16 February 2009 12 Comments

High Performance Media Merging with Django, Nginx and Memcached

I admit it – I’m a performance junkie. I can’t stand code that just works but performs poorly. Being said, I recently fell in love with Django (a fantastic Python powered web application framework). In one of my current projects – xarmory.com – the number of requests for static resources issued during page load began to bother me. The project makes intensive use of jQuery and it’s my personal belief that Django + jQuery is a match made in heaven. When working with jQuery you will find yourself often in the situation to rely in cool little jQuery plugins – each distributed as a seperate javascript file of course. When a project grows, those files begin to add up. In the case of xarmory.com we now had eleven javascript references in the header section of the page. Although the individual files are were only 3-11k in Size, the request overhead for all those tiny files became unacceptably in my eyes.

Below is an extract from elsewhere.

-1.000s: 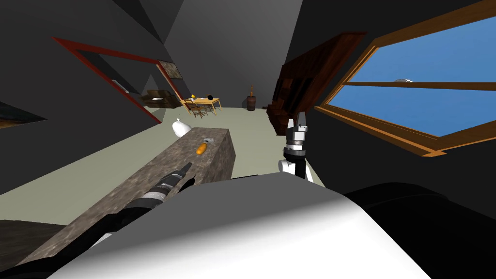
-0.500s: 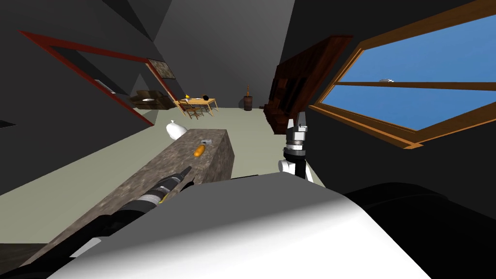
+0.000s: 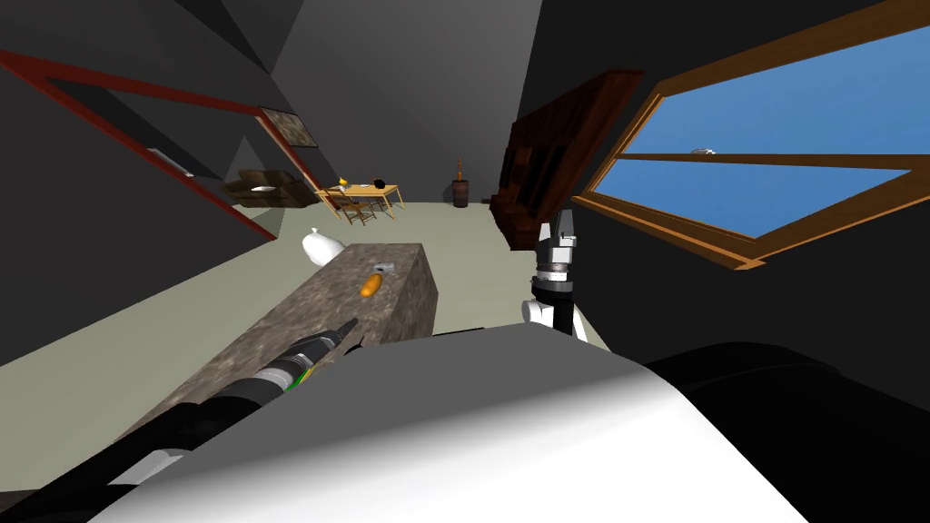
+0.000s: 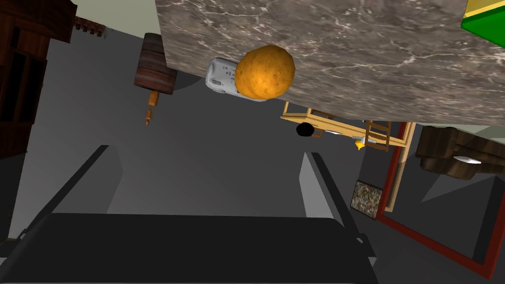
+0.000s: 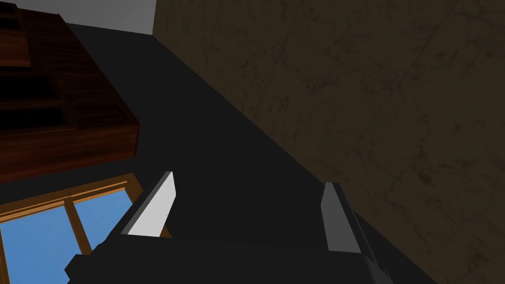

To alleviate the problem I decided to resort to a simple solution and just merge the individual script files into a single file. A pretty common practice. Before reinventing the wheel I surfed the net for existing solutions and found two which I gave a shot. Short story, both solutions had their share of problems mostly stemming from the fact that they wanted to do it all and integrate their own Javascript Minifier in addition to the merging. During my short evaluation both Minifiers choked on fifty percent of my javascript files, even on the official jquery 1.2.6 script. A bit frustrated I decided to roll out my own Django Template Tag based on this code.


I can be used like this:

?View Code PYTHON
{% load mediamerge %}
 
{% mediamerge merged/standard 1 scripts/jquery-1.2.6.min.js scripts/jquery.cookie.js scripts/superfish.js scripts/supersubs.js scripts/shared.js %}

The first line obviously makes the mediamerge tag available to the template. The second line needs more explanation. The first parameter has two meanings

  • First it is the relative path of the generated merged javascript file. The path is relativ to settings.MEDIA_ROOT (not used if the mediamerged is configured to use memcached – on to that later)
  • Second it defines an URI relative to settings.MEDIA_URL

The second parameter defines a numeric version of the merged scripts and needs to be bumped by you whenever one of the files changes.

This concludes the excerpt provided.